As the popularity of drones for personal use continues to increase, most of the people who have bought them are sensible folks who have registered their vehicles with the FAA (in the U.S.) and other authorities elsewhere. They respect the rules that have been laid down for them to operate — fly below 400 feet (recently increased by the FAA from 200 feet), don’t fly over populated areas or people, and especially stay away from airports and the departure and approach paths for regular aircraft.
By Tony Murfin
So it’s especially troublesome for these law-abiding drone owners when a wildcat operator gets into the approach path at an airport — and it’s really bad if that airport happens to be one of the busiest in the U.S.
Unfortunately there are several examples. For instance, a Lufthansa A380 pilot recently reported that a drone passed approximately 200 feet above the huge A-380 aircraft he was flying while it was at 5,000 feet altitude on approach into LAX (Los Angeles airport). The FAA immediately got on the phone to the Los Angeles Police Department responsible for air support.
Just last week, an unmanned aerial vehicle (UAV) was reported to have struck a British Airways Airbus as it descended into London’s Heathrow Airport.
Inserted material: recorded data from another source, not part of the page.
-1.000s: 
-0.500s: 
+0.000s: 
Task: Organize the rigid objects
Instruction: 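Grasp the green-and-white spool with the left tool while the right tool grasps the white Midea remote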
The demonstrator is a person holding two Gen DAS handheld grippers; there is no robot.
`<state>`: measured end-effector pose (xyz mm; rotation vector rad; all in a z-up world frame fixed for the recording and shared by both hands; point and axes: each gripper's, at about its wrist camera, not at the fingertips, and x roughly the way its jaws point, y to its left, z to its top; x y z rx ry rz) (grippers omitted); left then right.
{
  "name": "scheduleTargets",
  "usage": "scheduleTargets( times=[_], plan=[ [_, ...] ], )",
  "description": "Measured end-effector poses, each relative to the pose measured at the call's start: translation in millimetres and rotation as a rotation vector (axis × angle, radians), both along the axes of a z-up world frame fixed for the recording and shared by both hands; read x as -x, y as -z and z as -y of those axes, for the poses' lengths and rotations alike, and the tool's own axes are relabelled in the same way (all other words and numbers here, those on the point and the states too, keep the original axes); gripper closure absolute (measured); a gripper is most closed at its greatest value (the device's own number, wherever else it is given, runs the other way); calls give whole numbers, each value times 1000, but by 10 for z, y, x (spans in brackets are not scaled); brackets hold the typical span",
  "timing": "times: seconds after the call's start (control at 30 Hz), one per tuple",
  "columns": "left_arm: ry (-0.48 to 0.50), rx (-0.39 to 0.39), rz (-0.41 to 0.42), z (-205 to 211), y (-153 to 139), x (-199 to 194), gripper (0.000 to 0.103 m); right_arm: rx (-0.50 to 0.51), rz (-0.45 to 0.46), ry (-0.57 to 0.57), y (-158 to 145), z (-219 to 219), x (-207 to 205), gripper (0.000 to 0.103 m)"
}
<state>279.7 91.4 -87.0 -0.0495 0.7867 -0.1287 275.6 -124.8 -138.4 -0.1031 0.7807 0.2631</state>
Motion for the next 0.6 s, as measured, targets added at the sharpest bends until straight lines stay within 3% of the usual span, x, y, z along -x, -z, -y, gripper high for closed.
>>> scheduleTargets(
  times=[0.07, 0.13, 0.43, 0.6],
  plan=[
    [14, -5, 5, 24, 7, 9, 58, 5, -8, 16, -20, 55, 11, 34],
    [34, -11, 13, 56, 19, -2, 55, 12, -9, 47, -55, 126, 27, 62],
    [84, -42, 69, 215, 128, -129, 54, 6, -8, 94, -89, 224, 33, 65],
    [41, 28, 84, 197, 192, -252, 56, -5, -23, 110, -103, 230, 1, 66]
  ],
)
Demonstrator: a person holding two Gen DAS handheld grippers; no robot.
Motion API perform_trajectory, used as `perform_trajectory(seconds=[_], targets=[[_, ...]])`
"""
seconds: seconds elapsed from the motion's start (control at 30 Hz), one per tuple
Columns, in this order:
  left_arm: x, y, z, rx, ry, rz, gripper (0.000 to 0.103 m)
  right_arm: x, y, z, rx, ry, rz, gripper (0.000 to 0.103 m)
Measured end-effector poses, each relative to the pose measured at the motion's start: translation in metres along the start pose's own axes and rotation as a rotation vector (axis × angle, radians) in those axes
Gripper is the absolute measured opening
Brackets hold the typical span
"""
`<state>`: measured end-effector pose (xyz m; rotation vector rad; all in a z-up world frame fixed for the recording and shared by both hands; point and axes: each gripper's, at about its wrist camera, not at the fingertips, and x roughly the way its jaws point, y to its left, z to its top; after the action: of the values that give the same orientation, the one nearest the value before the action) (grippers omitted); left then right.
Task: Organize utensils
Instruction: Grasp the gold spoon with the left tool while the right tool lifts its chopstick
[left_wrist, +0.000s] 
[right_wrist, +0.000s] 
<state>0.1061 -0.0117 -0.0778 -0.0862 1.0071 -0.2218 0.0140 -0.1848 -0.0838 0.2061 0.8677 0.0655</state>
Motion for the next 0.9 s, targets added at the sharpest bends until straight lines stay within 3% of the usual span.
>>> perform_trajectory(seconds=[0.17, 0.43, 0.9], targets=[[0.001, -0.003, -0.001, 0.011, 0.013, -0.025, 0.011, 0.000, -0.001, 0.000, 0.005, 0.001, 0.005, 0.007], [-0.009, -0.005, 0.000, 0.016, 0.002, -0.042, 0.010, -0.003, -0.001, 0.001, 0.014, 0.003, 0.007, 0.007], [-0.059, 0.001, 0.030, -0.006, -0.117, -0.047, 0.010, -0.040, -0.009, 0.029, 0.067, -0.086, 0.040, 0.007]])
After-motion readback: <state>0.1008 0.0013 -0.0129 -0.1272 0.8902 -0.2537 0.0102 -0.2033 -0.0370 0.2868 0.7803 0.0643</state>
The increase in drones might be compared to an increase in the bird population, and a recent study concluded that the risk to the airspace caused by single, light-weight drones is probably quite low. The figures also seem to say that the probability of bird-strikes is very low — but tell that to Captain Sullenberger who landed a smaller A-320 in the Hudson River when both engines quit after ingesting geese just after take-off.
It seems that good airmanship and eyesight have so far avoided any drones being sucked into commercial aircraft engines — no thanks to a small number of irresponsible drone flyers who are tempting fate by intruding into “no-go” airspace.